Signpost Multiple DOIs in Your Data Access Statement

When data is split across repositories, mention each DOI explicitly in your data access statement, with a brief note on what each one contains. For example:

“Crystal structure data are deposited in the Cambridge Structural Database (CCDC 2345678). NMR and mass spectrometry data are available in the Chemotion Repository at https://doi.org/10.14272/xxxxx under a CC-BY 4.0 licence. DFT input and output files are deposited in ioChem-BD at https://doi.org/10.xxxxx.”

This is clearer and more useful to readers than a single catch-all reference, and it ensures each dataset is correctly attributed and independently citable.

NFDI4Chem and the German Chemistry Data Infrastructure


NFDI4Chem is Germany’s national initiative for chemistry research data infrastructure, part of the broader National Research Data Infrastructure (NFDI). Despite being German-led, its resources are freely available internationally and represent current best practice for chemistry data management. NFDI4Chem maintains the Chemotion ecosystem, working groups developing community standards for NMR and mass spectrometry, and a detailed knowledge base at knowledgebase.nfdi4chem.de covering repositories, file formats, metadata standards, and practical guidance. Whether or not you are based in Germany, the NFDI4Chem Knowledge Base is one of the best free resources for practical chemistry RDM.

Journal Policies and Mandatory Deposition


Many chemistry journals now require data deposition as a condition of publication.
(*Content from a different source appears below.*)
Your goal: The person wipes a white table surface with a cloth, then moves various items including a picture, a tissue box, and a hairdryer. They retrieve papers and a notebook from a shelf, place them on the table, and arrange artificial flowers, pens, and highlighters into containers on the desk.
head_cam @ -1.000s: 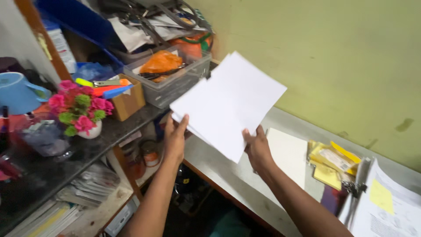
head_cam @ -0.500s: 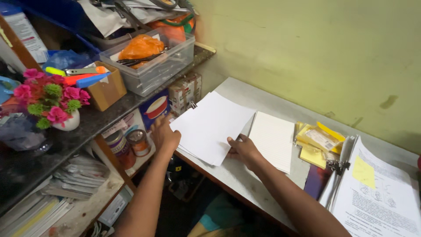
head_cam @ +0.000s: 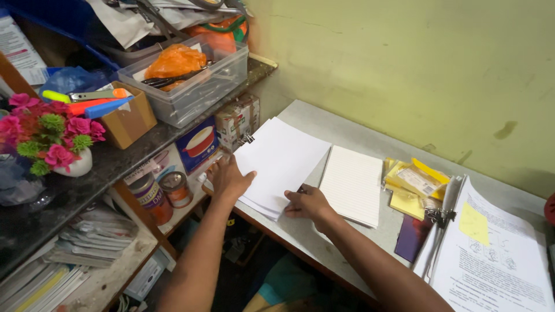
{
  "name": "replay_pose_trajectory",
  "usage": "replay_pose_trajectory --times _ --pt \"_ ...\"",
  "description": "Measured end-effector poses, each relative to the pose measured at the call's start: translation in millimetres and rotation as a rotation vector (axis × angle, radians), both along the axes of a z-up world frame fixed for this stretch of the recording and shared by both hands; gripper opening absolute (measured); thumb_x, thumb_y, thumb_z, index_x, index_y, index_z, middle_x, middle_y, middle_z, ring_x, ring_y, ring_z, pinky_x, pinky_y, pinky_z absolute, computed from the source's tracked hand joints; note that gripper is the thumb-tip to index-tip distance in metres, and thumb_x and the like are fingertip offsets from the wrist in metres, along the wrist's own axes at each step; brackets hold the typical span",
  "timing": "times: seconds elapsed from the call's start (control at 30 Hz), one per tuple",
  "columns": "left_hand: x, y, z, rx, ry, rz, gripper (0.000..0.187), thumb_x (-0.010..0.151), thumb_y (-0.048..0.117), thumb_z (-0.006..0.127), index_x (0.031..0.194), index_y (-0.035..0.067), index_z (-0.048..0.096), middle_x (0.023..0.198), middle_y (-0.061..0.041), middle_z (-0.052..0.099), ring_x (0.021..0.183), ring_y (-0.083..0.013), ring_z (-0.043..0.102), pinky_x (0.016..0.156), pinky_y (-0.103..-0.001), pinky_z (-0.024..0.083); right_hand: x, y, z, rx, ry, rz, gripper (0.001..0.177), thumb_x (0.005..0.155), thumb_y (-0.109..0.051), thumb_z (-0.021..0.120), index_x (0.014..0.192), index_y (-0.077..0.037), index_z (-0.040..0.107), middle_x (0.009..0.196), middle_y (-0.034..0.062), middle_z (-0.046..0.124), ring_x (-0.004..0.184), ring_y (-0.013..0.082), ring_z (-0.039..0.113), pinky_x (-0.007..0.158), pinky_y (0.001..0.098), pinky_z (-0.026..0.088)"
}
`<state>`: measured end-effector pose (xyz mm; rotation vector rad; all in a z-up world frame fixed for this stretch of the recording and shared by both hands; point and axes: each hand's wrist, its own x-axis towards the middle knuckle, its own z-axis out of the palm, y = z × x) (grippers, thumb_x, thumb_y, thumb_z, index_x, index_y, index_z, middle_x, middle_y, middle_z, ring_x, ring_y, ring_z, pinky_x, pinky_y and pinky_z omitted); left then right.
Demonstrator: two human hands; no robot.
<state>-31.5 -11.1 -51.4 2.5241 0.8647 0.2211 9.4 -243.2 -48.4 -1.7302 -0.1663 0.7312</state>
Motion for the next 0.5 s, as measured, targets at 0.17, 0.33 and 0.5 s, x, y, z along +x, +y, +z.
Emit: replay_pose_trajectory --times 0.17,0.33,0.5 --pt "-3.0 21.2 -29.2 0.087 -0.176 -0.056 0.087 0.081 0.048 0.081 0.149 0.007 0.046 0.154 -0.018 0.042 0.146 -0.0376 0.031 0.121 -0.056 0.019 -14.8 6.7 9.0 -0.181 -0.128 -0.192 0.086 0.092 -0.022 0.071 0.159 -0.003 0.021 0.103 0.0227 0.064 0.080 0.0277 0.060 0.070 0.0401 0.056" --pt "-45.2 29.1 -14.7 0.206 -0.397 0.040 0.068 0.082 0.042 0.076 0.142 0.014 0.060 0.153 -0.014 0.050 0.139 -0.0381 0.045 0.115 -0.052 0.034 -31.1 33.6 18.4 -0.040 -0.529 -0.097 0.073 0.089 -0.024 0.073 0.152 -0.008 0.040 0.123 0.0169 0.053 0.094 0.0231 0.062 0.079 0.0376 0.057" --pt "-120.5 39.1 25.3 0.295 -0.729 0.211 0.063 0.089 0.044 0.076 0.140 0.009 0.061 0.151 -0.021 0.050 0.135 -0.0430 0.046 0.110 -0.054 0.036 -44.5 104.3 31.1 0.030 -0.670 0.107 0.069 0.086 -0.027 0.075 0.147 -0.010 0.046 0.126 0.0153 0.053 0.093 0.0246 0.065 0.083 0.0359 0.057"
Requirements vary by journal and are tightening across the field:

  • Crystal structures: Deposition in the CSD is mandatory for most crystallography journals (RSC, Wiley, ACS). The CCDC reference number must be cited in the paper.
  • Spectroscopic data: RSC journals expect supporting data to be deposited in a repository rather than attached as supplementary information.
  • Computational data: Journals such as Journal of Chemical Theory and Computation encourage deposition of input and output files in a specialist repository.

Always check the specific journal’s data policy before submission.

Challenge

Challenge: Find and Evaluate a Repository

Go to re3data.org, a global registry of research data repositories, and search for repositories relevant to your own area of chemistry.

Find one repository you were not previously aware of, then note down:

  1. What is it called, and what type of data does it accept?
  2. Does it mint DOIs?
  3. Is it free to deposit?
  4. What metadata standards or controlled vocabularies does it use?
  5. What file formats does it require or recommend?

Share your findings with your neighbour.

Common finds when navigating re3data.org for chemistry include:

  • Chemotion Repository (synthetic chemistry, spectroscopy)
  • CSD/CCDC (crystal structures)
  • NOMAD or ioChem-BD (computational data)
  • MassBank (mass spectrometry reference spectra)
  • nmrXiv (NMR spectra, developed by NFDI4Chem)
  • Zenodo (general fallback for any data type)

Key things to check: persistent identifiers (DOIs), long-term preservation commitments, metadata standards enforced at upload, and whether the repository is indexed in re3data, FAIRsharing, or DataCite. A repository that appears in multiple registries with an active community is a safer long-term choice than one that is only recently established.

Key Points
  • Domain-specific repositories provide better discoverability and community-standard validation than general-purpose alternatives – use them as your first choice.
  • Key repositories for chemistry include Chemotion (synthetic/spectroscopic), CSD (crystal structures), NOMAD and ioChem-BD (computational), and Zenodo (general fallback).
  • When a paper involves multiple data types, split the deposit across appropriate repositories – each with its own DOI – rather than pooling everything in a general-purpose archive. List all DOIs in the data access statement.
  • Crystal structure deposition in the CSD is mandatory for most crystallography journals.
  • re3data.org and FAIRsharing.org are the best starting points for finding a repository appropriate for your data type.
  • NFDI4Chem provides freely accessible guidance and tools for chemistry data management regardless of where you are based.